Microsoft has been contemplating a new frontier…
Over the past couple of years, Microsoft has recognized that it needs to take a more active role in the retailing of it’s products. It can no longer leave in-person merchandising and selling to retailers. What’s driving the urgency in Redmond to get into stores?
Apple has radically changed the paradigm for retailing in technology. Rather than relying on retailers to deliver in-person experiences, Apple stores have revolutionized both the sales model and the service model for technology retailing.
That’s why it’s no surprise that Microsoft just hired a former Walmart executive to open a chain of retail stores. This effort will report into Kevin Turner, Microsoft’s COO (and a former Walmart executive) who says the aim is to
Transform the PC and Microsoft buying experience at retail by improving the articulation and demonstration of the Microsoft innovation and value proposition so that it’s clear, simple and straightforward for consumers everywhere.
This follows Microsoft’s recent unveiling of its huge Retail Experience Center in Redmond. I actually visted the center last year while doing some work with Microsoft on its retail strategy; it’s quite impressive.

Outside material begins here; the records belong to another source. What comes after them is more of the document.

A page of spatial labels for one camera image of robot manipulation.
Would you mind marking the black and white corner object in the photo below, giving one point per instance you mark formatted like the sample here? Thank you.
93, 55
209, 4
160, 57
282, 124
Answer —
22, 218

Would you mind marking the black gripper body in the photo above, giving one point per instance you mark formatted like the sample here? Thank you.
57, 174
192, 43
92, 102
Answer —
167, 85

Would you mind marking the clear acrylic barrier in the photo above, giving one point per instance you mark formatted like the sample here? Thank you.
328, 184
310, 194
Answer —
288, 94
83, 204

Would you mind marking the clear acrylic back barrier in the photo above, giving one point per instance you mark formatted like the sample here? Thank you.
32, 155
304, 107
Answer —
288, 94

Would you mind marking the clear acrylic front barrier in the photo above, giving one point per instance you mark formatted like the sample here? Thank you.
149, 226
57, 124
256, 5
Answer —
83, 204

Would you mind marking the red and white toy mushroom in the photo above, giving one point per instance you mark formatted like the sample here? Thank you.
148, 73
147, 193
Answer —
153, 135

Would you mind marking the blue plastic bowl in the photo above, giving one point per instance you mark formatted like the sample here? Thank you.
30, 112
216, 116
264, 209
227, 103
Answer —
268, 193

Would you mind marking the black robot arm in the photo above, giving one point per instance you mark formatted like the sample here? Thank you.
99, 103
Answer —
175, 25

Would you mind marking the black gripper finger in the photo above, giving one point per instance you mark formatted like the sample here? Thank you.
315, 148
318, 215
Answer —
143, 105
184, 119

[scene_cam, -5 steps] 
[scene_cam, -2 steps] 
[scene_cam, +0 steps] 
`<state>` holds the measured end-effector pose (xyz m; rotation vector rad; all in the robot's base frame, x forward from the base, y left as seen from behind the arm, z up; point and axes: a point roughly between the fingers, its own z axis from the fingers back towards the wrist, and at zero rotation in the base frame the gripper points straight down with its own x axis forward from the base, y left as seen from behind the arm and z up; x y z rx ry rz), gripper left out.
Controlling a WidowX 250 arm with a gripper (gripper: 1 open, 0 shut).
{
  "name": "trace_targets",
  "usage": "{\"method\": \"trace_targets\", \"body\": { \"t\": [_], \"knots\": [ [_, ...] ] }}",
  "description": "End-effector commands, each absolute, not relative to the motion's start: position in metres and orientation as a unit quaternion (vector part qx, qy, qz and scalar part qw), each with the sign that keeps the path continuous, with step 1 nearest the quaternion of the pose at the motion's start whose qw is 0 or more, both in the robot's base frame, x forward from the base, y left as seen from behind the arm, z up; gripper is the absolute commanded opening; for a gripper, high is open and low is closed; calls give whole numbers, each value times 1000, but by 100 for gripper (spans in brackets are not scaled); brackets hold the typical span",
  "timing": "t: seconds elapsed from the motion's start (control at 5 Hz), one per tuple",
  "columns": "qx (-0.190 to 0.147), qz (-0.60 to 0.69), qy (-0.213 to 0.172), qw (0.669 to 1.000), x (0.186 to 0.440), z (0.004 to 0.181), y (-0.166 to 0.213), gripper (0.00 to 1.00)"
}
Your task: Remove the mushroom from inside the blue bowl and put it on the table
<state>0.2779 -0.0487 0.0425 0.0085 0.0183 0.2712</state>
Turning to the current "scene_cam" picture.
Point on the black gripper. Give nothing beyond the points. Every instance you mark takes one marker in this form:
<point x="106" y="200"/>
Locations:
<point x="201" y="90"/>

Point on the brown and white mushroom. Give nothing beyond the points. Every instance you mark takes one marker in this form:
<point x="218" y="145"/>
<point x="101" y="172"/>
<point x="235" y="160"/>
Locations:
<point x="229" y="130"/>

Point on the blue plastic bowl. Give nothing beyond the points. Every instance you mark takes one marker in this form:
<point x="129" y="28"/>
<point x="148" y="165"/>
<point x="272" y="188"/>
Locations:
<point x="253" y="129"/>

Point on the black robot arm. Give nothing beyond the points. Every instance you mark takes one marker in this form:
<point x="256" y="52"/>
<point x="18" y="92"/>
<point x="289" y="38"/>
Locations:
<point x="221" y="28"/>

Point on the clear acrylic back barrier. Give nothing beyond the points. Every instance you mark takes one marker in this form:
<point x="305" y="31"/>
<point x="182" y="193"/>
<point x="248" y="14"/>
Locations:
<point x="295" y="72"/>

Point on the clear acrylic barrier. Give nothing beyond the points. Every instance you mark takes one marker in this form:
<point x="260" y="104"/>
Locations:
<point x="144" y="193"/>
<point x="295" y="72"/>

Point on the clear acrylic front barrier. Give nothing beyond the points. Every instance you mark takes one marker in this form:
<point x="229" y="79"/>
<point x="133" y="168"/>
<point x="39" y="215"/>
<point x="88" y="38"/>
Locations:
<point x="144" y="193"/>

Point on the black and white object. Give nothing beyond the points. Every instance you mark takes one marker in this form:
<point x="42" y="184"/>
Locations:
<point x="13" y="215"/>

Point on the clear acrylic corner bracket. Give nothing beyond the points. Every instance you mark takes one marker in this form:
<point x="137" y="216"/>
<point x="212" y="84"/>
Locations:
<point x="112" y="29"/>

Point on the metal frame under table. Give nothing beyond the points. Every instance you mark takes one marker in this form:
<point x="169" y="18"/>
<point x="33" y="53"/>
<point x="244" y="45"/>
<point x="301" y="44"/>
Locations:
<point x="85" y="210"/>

My take: The technology market is maturing. Mainstream consumers are now the largest market; not techies. There’s a broad base of customers who want to buy technology products (PCs, phones, MP3 players, TVs, etc) who don’t understand anything about the underlying technology. So the listing of speeds-and-feeds (along with other technical specs) is an outdated retail marketing approach.
Unfortunately, retailers have not kept up with this shift. If you look at the 25 retailers that we ranked in Forrester’s Customer Experience Index, three of the bottom four were electronics retailers (Best Buy, Circuit City, and Radio Shack). This might also explain why stores like Circuit City and Tweeter are going bankrupt. So manufacturers like Sony, Apple, and now Microsoft are taking a lead in finding the right approach.
Here’s some of the things that mainstream technology users need:
- Plain language about feature benefits to enable trade-offs (why should I care about 60 HZ or 120 HZ when buying an LCD TV?)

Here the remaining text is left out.